Cuando estudié la Ingeniería no tuve ninguna maestra mujer, pero cuando entré a la Maestría y empecé a participar en las reuniones nacionales de Mecánica de Suelos, vi que había mujeres en otras áreas o en otras facultades que se dedicaban también a la Geotecnia. También tuve algunas compañeras durante mis estudios de Maestría y nos animábamos unas a otras.
Por otro lado, también veíamos el trabajo científico de otras mujeres. Un referente para todos es Marie Curie por su desarrollo científico; sin embargo, ha habido mujeres que nos han antecedido en el trabajo científico y que han sido referente. A mí me gustaba mucho leer los trabajos de divulgación de la ciencia de la Dra. Julieta Fierro, compraba sus libros y se los leía a mis hijas para que se interesaran también en el área científica.
¿Cómo ha influido esto en usted?
Personalmente, la primera persona que me ayudo a pensar que no somos diferentes intelectualmente y que todos podemos hacer trabajo intelectual y desarrollo científico fue mi papá. Mi papá nunca hizo diferencia, siempre nos dijo que nosotras también podíamos hacerlo y cuando se ponía a estudiar (hacía diseños mecánicos de piezas), me pedía que le ayudara, estudiaba y trabajaba con él.
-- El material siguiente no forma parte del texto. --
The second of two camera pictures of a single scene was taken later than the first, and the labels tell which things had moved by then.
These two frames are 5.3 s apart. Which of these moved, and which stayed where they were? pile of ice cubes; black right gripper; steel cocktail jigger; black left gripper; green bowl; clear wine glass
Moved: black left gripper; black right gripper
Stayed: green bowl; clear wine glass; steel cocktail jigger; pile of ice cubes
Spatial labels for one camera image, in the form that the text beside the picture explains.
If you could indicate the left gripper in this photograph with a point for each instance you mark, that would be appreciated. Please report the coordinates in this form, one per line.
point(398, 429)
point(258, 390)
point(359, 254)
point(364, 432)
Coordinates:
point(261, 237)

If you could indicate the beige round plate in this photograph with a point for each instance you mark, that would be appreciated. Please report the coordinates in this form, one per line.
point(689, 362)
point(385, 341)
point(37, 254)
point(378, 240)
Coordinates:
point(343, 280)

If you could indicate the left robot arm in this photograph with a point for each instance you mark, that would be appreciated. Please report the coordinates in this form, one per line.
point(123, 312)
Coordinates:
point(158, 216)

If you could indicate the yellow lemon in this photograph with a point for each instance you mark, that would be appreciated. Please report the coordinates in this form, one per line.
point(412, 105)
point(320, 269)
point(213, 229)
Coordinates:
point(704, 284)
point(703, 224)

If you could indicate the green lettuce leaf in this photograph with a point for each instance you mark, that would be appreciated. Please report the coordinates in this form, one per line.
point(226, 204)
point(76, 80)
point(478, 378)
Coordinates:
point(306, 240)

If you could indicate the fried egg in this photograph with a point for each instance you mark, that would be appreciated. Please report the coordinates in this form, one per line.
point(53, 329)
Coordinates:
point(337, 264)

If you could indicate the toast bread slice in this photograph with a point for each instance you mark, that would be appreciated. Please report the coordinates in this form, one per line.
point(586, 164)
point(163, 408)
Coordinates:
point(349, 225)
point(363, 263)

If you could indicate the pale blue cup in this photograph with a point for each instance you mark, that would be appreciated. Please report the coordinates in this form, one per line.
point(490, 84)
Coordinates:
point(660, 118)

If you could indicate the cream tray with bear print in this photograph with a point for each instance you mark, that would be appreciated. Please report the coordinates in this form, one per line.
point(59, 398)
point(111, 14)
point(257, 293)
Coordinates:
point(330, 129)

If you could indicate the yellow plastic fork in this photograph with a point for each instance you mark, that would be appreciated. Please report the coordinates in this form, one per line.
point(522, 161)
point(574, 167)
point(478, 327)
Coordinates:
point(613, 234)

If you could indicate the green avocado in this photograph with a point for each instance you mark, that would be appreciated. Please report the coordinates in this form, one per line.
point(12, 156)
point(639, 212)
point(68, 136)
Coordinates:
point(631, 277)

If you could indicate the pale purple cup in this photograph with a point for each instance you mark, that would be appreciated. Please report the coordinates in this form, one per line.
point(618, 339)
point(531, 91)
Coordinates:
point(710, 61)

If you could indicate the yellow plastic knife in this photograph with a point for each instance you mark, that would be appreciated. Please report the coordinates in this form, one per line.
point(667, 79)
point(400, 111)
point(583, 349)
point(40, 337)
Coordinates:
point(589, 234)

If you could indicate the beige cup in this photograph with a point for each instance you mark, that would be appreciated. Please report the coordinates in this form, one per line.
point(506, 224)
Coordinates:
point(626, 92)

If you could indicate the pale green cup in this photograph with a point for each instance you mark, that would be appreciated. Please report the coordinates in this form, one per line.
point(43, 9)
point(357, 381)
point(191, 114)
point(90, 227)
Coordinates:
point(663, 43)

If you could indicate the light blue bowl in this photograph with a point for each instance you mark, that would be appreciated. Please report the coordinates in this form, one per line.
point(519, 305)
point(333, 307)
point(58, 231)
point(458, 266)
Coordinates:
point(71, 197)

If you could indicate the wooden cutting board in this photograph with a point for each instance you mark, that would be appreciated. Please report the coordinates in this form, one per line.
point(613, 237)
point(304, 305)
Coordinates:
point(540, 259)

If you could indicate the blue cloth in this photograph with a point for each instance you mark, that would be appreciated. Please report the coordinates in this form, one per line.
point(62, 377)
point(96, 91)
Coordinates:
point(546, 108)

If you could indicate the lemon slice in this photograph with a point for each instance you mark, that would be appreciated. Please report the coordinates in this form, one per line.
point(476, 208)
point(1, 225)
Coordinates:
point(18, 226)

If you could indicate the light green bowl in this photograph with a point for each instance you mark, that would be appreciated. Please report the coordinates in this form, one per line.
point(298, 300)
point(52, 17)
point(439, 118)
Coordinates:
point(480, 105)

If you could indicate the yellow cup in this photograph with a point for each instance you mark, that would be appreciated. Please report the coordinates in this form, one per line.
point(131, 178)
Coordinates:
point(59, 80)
Yo nunca percibí en algún lugar que hubiera una diferencia entre hombres y mujeres, nunca sentí esa discriminación. Es importante que en las nuevas generaciones, desde nosotros como padres, podamos hacerle sentir a los niños que no hay ninguna diferencia, pueden estudiar lo que quieran y lo que les guste, porque es algo para el resto de su vida, por lo que lo tienen que hacer con convicción y felicidad. Si uno hace lo que le gusta, va a tener éxito.
¿Qué consejo le daría a las mujeres?
Luchen y no piensen que hay diferencias. Todos somos capaces, el trabajo intelectual no ve si eres hombre o mujer, si eres verde o azul, eso no importa, lo que importa es hacer el trabajo intelectual, ser gente de trabajo, de palabra, cumplida y de compromisos.
Creo que hacen falta muchos ingenieros en México, hombres y mujeres, cualquier persona puede desarrollar un trabajo de ingeniería valioso; los esperamos en la Facultad de Ingeniería para guiarlos. México necesita de gente capaz, preparada y de empuje.